0

I would like to unit test the time writing software used at my company. In order to do this I would like to create sets of random numbers that add up to a defined value.

I want to be able to control the parameters:

  • Min and max value of the generated number
  • The n of the generated numbers
  • The sum of the generated numbers

For example, in 250 days a person worked 2000 hours. The 2000 hours have to randomly distributed over the 250 days. The maximum time time spend per day is 9 hours and the minimum amount is .25

I worked my way trough this SO question and found the method

diff(c(0, sort(runif(249)), 2000))

This results in 1 big number a 249 small numbers. That's why I would to be able to set min and max for the generated number. But I don't know where to start.

Community
  • 1
  • 1
jeroen81
  • 2,305
  • 5
  • 29
  • 41
  • 2
    `runif` has a min and max argument? `runif( 249 , 0.25 , 9 )` – Simon O'Hanlon Aug 20 '13 at 15:33
  • How could I have missed that one! – jeroen81 Aug 20 '13 at 15:35
  • You're sampling in the intersection of a hyperplane (fixed sum) and a hypercube (fixed min and max). Do you want a uniform density in this domain? – Ferdinand.kraft Aug 20 '13 at 15:39
  • The last item is asked regularly here: if you're going to put a limit on the sum of your randoms, then basically you need to restrict the possible values. E.g., if you want 100 RVs in [0,1] and the sum <=50, then you have to change the maximum allowable value for each draw based on the cumulative sum to that point. – Carl Witthoft Aug 20 '13 at 15:40
  • Yes, I would like to have uniform density in the domain. – jeroen81 Aug 20 '13 at 15:47

1 Answers1

0

You will have no problem meeting any two out of your three constraints, but all three might be a problem. As you note, the standard way to generate N random numbers that add to a sum is to generate N-1 random numbers in the range of 0..sum, sort them, and take the differences. This is basically treating your sum as a number line, choosing N-1 random points, and your numbers are the segments between the points.

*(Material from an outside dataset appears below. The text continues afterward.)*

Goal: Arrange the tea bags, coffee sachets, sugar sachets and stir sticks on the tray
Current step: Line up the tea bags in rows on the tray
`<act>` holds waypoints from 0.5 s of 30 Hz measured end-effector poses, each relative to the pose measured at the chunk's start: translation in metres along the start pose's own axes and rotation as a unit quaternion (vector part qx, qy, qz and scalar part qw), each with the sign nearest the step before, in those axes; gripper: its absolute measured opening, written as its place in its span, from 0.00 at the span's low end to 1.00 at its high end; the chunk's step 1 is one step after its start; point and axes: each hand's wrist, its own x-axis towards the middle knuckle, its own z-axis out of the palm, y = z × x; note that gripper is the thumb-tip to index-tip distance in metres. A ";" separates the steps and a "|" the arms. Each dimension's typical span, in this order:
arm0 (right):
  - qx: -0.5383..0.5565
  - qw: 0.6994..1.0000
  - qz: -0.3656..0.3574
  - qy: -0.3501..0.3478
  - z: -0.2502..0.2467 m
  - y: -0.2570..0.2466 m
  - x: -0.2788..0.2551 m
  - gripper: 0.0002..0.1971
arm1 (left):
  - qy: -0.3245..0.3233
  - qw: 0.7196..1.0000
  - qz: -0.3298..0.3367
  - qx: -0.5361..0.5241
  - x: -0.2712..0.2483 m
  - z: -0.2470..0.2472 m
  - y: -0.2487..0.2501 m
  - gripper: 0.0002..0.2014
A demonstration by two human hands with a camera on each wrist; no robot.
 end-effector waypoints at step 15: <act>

But this might not be compatible with constraints on the numbers themselves. For example, what if you want 10 numbers that add to 1000, but each has to be less than 100? That won't work. Even if you have ranges that are mathematically possible, forcing compliance with all the constraints might mean sacrificing uniformity or other desirable properties.

I suspect the only way to do this is to keep the sum constraint, the N constraint, do the standard N-1, sort, and diff thing, but restrict the resolution of the individual randoms to your desired minimum (in other words, instead of 0..100, maybe generate 0..10 times 10).

Or, instead of generating N-1 uniformly random points along the line, generate a random sample of points along the line within a similar low-resolution constraint.

Lee Daniel Crocker
  • 12,927
  • 3
  • 29
  • 55